Este conhecimento me permitiu, por exemplo, perceber que
Milton Nascimento é um compositor complexo. Não é qualquer cantor ou cantora
que se aventura nas suas canções. Que Cauby Peixoto era um monstro de um
cantor, capaz de transitar tranquilamente entre Conceição e Irving Berlin, ou
Cole Porter. Que algumas canções de Chico Buarque, notadamente aquelas
compostas para o teatro, tinham a estrutura de um musical, para não dizer de
uma ópera.
E, claro! Meu ouvido educado permitiu distinguir a
Filarmônica de Viena da Banda da Guarda Civil Metropolitana de Osasco.
Nada contra nada.
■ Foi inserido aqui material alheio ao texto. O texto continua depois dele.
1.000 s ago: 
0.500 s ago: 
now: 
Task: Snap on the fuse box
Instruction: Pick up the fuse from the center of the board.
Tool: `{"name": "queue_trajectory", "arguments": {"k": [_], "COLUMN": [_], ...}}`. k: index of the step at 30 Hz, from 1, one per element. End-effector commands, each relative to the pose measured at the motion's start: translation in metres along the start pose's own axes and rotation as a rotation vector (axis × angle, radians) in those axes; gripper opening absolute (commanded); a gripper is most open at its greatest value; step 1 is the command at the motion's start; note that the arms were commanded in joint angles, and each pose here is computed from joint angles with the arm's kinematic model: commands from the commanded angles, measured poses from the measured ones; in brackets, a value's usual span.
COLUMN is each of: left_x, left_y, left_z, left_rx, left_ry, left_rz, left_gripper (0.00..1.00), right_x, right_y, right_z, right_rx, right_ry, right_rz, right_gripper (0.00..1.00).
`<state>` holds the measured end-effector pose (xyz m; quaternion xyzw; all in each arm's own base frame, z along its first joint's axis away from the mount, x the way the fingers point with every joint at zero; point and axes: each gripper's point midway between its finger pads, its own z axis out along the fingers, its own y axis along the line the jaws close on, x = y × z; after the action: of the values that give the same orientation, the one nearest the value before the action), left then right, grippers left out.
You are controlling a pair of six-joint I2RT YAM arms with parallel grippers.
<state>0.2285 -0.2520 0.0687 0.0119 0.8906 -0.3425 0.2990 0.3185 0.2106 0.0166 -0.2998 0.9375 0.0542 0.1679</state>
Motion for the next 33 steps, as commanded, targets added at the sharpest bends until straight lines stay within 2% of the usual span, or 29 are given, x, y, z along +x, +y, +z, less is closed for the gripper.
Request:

Adoro, por exemplo, ouvir um cantor de
cantina se esgoelando com o Sole Mio ou com Por una Cabeza. Cansei de ouvir o
Champagne per brindare un incontro, na voz do Giovanni Bruno (Ah! Que
saudades!).
Na minha juventude frequentei muito o Teatro Lírico de
Equipe, que às vezes se apresentava numa garagem com cantores amadores, outras
tantas no Teatro Arthur de Azevedo, com high lights de grandes óperas
acompanhadas apenas por piano. Era um prazer inenarrável ouvir um mecânico de
automóvel se transformar no Conde de Luna, ou a gostosinha do bairro em Mimi.
Guiado por mestres fui levado a conhecer os grandes templos
da ópera e das orquestras sinfônicas. Primeiro em gravações e depois, graças a
minha profissão e a sorte de ter percorrido as principais cidades do mundo,
presencialmente.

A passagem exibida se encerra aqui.